_REQUIRED WORK_:
The answer is the data repeated in full, with no pictures included.

──────────

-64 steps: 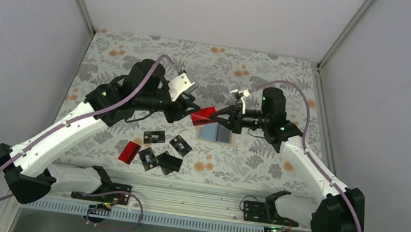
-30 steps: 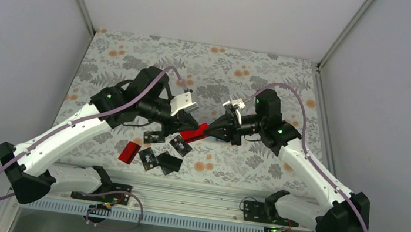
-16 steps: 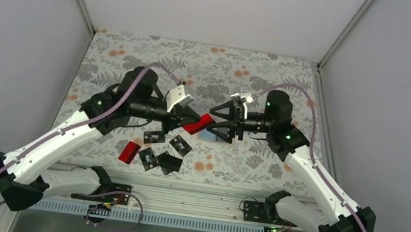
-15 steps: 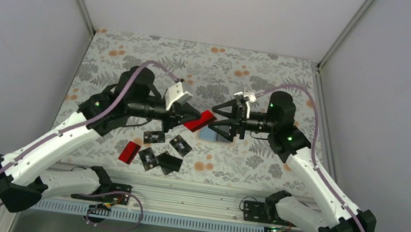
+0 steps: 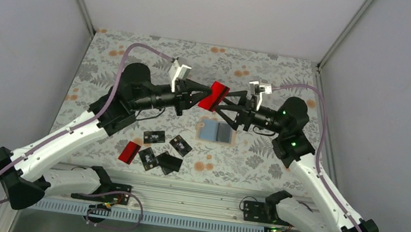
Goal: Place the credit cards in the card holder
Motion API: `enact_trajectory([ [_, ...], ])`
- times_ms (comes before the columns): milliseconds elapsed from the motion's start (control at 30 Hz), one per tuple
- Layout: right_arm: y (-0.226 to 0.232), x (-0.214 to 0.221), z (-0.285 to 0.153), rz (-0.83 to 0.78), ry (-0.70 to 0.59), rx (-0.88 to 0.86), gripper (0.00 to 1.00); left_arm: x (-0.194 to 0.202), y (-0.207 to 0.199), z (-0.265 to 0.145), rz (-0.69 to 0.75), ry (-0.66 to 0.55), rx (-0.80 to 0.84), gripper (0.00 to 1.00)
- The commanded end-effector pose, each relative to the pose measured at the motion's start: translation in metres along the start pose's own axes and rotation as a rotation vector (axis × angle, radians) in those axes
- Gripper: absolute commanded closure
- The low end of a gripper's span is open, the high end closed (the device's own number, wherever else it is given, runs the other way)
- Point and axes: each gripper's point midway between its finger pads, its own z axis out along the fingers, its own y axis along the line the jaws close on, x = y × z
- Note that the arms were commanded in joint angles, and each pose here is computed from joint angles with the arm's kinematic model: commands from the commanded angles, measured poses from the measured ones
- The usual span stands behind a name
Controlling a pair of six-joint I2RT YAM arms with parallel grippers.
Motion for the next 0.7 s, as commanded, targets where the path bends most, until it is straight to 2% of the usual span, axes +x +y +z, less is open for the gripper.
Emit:
enact_trajectory([
  [0,0.010,-0.024,-0.004,0.030,-0.116,-0.030,0.18,-0.045,-0.016,-0.002,-0.030,-0.156,0.056,0.98],
  [267,0.024,-0.039,-0.004,0.027,-0.168,-0.103,0.34,-0.056,-0.023,-0.005,-0.046,-0.206,0.089,0.98],
  [433,0.035,-0.048,-0.002,0.001,-0.155,-0.150,0.44,-0.061,-0.030,-0.011,-0.044,-0.232,0.114,0.98],
  [667,0.047,-0.056,-0.001,-0.014,-0.148,-0.203,0.66,-0.064,-0.036,-0.015,-0.036,-0.244,0.138,0.98],
])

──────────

_EXERCISE ANSWER_:
-64 steps: 
-30 steps: 
-16 steps: 
-15 steps: 
+0 steps: 
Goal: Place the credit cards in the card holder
Motion API: `enact_trajectory([ [_, ...], ])`
- times_ms (comes before the columns): milliseconds elapsed from the motion's start (control at 30 Hz), one per tuple
- Layout: right_arm: y (-0.226 to 0.232), x (-0.214 to 0.221), z (-0.285 to 0.153), rz (-0.83 to 0.78), ry (-0.70 to 0.59), rx (-0.88 to 0.86), gripper (0.00 to 1.00); left_arm: x (-0.194 to 0.202), y (-0.207 to 0.199), z (-0.265 to 0.145), rz (-0.69 to 0.75), ry (-0.66 to 0.55), rx (-0.80 to 0.84), gripper (0.00 to 1.00)
- The commanded end-effector pose, each relative to the pose measured at the motion's start: translation in metres along the start pose's own axes and rotation as a rotation vector (axis × angle, radians) in those axes
- Gripper: absolute commanded closure
- The low end of a gripper's span is open, the high end closed (the device's own number, wherever else it is given, runs the other way)
- Point and axes: each gripper's point midway between its finger pads, its own z axis out along the fingers, its own y axis along the line the jaws close on, x = y × z
- Note that the arms were commanded in joint angles, and each pose here is computed from joint angles with the arm's kinematic model: commands from the commanded angles, measured poses from the measured ones
- The usual span stands behind a name
Controlling a pair of six-joint I2RT YAM arms with parallel grippers.
Motion for the next 0.7 s, as commanded, targets where the path bends most, until it is straight to 2% of the usual span, axes +x +y +z, less is open for the gripper.
Emit:
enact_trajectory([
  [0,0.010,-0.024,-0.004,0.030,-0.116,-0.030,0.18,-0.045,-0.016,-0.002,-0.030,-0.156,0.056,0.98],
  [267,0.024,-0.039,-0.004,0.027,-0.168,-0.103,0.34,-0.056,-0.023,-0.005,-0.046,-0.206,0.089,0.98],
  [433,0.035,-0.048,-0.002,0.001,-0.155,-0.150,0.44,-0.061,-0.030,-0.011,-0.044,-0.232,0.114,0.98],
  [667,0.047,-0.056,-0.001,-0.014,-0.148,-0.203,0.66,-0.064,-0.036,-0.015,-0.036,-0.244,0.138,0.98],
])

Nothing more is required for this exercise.